**YOUR ASSIGNMENT**
Below is a listing from which only part is wanted; return exactly the lines from the one with "Job: indicate the tan" up to and including the one with "Job: indicate the metal".

**INPUT DATA**

━━━━━━━━━━━━━━━━━━━━━━━━━━━━━━

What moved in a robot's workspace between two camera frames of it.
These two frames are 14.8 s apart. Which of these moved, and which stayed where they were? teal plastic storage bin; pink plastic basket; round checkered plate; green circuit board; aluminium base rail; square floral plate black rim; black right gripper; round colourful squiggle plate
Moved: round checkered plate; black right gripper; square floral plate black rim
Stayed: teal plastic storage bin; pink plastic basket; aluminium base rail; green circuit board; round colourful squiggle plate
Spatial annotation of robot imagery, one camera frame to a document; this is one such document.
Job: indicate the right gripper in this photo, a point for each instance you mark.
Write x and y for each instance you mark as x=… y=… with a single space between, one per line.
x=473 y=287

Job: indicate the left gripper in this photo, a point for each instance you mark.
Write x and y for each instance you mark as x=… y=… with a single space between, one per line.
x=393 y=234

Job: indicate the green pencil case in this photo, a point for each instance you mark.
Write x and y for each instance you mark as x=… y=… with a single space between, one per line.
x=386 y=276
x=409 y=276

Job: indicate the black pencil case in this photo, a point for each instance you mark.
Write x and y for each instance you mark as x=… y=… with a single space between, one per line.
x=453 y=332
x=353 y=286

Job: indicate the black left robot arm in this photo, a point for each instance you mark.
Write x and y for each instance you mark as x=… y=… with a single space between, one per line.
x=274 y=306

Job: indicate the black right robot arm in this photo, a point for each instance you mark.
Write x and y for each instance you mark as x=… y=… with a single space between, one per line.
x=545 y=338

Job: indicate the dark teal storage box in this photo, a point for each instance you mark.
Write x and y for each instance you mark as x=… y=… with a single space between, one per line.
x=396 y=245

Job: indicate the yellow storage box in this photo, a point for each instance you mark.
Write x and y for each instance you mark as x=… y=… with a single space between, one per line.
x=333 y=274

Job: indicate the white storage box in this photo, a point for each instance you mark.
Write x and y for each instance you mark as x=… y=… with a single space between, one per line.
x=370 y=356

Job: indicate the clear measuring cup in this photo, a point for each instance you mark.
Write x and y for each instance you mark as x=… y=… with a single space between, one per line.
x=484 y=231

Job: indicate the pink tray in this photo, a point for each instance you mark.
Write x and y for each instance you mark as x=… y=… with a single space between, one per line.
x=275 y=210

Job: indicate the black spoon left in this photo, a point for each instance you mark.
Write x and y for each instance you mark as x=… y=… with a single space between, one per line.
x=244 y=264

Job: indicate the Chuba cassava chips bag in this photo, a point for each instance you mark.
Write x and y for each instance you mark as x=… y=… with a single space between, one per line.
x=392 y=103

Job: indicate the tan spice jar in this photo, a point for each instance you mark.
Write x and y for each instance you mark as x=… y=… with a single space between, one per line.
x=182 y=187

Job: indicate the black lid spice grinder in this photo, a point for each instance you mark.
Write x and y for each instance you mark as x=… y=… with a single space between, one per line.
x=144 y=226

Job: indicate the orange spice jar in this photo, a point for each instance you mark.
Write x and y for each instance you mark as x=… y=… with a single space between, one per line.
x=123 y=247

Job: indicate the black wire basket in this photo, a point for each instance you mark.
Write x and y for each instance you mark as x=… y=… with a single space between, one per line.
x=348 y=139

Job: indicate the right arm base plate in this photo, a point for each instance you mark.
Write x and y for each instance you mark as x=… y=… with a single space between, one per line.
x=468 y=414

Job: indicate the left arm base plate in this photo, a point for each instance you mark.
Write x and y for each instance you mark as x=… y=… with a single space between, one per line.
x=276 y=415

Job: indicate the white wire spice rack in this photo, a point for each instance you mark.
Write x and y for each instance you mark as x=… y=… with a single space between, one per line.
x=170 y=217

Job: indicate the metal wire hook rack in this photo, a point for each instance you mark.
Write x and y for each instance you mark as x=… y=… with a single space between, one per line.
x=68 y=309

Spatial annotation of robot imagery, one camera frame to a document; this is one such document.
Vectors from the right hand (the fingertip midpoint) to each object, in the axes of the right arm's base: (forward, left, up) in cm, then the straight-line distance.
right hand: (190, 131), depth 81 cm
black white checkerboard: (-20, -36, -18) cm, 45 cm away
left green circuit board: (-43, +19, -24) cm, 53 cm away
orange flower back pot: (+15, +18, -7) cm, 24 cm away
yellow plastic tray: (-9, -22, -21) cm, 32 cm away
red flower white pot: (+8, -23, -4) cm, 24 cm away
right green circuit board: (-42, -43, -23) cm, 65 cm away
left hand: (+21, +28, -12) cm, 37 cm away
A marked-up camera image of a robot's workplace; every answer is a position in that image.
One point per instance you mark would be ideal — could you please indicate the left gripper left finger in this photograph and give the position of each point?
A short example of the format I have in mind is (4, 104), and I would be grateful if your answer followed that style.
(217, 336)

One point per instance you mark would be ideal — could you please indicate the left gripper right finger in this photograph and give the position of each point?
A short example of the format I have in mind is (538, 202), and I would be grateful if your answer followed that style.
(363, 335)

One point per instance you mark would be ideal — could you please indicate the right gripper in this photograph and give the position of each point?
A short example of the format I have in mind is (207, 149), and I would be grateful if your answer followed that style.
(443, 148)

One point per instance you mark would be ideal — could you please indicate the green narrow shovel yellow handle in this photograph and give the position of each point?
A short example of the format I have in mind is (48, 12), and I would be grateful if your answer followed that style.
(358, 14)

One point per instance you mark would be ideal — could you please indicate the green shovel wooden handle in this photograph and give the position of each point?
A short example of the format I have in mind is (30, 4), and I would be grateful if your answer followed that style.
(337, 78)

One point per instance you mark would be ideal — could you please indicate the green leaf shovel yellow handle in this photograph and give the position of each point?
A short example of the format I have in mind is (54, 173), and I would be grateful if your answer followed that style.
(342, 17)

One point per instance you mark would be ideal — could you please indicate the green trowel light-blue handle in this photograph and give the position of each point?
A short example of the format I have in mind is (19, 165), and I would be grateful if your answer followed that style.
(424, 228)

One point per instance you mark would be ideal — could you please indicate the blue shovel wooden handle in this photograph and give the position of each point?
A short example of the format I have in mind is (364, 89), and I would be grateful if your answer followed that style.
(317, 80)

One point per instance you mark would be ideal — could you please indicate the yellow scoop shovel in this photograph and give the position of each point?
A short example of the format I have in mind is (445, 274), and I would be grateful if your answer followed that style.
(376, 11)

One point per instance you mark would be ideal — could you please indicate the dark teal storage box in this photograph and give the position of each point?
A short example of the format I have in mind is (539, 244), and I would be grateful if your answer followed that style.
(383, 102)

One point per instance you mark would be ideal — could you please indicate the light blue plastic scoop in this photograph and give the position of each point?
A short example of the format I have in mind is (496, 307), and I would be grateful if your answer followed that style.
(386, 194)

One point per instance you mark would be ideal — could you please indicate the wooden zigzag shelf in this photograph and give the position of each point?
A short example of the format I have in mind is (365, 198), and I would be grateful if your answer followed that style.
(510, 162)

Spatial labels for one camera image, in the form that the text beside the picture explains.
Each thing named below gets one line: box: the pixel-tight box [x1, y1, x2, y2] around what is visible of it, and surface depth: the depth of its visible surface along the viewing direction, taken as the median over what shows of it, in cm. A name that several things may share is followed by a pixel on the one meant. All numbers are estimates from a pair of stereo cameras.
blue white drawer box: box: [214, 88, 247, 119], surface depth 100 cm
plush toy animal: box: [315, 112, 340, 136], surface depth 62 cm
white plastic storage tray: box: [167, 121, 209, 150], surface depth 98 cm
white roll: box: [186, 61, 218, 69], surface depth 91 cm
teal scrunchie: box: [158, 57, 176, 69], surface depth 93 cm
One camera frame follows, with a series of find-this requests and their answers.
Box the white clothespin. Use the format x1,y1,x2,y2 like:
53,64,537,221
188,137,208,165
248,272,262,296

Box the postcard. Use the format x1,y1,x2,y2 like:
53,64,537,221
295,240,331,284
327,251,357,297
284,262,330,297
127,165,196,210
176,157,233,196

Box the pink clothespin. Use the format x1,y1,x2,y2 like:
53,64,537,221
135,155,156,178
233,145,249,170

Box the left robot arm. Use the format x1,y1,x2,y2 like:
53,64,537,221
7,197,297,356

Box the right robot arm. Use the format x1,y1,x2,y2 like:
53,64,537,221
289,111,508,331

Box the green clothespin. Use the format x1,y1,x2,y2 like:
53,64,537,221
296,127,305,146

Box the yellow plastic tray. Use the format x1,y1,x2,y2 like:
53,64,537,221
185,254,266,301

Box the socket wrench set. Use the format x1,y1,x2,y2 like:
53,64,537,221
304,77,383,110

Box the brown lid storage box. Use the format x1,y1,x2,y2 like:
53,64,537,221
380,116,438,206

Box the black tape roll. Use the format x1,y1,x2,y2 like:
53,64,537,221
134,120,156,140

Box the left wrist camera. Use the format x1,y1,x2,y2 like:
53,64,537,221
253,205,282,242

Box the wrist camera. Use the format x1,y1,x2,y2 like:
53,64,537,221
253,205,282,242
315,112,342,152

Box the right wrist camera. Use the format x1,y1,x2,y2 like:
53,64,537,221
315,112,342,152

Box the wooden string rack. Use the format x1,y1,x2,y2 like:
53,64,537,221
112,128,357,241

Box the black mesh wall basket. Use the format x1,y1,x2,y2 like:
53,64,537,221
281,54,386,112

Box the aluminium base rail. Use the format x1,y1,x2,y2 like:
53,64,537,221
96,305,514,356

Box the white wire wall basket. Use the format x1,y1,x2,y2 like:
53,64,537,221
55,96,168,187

━━━━━━━━━━━━━━━━━━━━━━━━━━━━━━

**SOLVED EXERCISE**
Job: indicate the tan spice jar in this photo, a point for each instance you mark.
Write x and y for each instance you mark as x=… y=… with a single space between, one per line.
x=182 y=187

Job: indicate the black lid spice grinder in this photo, a point for each instance you mark.
Write x and y for each instance you mark as x=… y=… with a single space between, one per line.
x=144 y=226

Job: indicate the orange spice jar in this photo, a point for each instance you mark.
Write x and y for each instance you mark as x=… y=… with a single space between, one per line.
x=123 y=247

Job: indicate the black wire basket in this photo, a point for each instance you mark.
Write x and y for each instance you mark as x=… y=… with a single space between, one per line.
x=348 y=139

Job: indicate the right arm base plate in this photo, a point for each instance you mark.
Write x and y for each instance you mark as x=… y=… with a single space between, one per line.
x=468 y=414

Job: indicate the left arm base plate in this photo, a point for each instance you mark.
Write x and y for each instance you mark as x=… y=… with a single space between, one per line.
x=276 y=415

Job: indicate the white wire spice rack in this photo, a point for each instance you mark.
Write x and y for each instance you mark as x=… y=… with a single space between, one per line.
x=170 y=217

Job: indicate the metal wire hook rack in this photo, a point for each instance you mark.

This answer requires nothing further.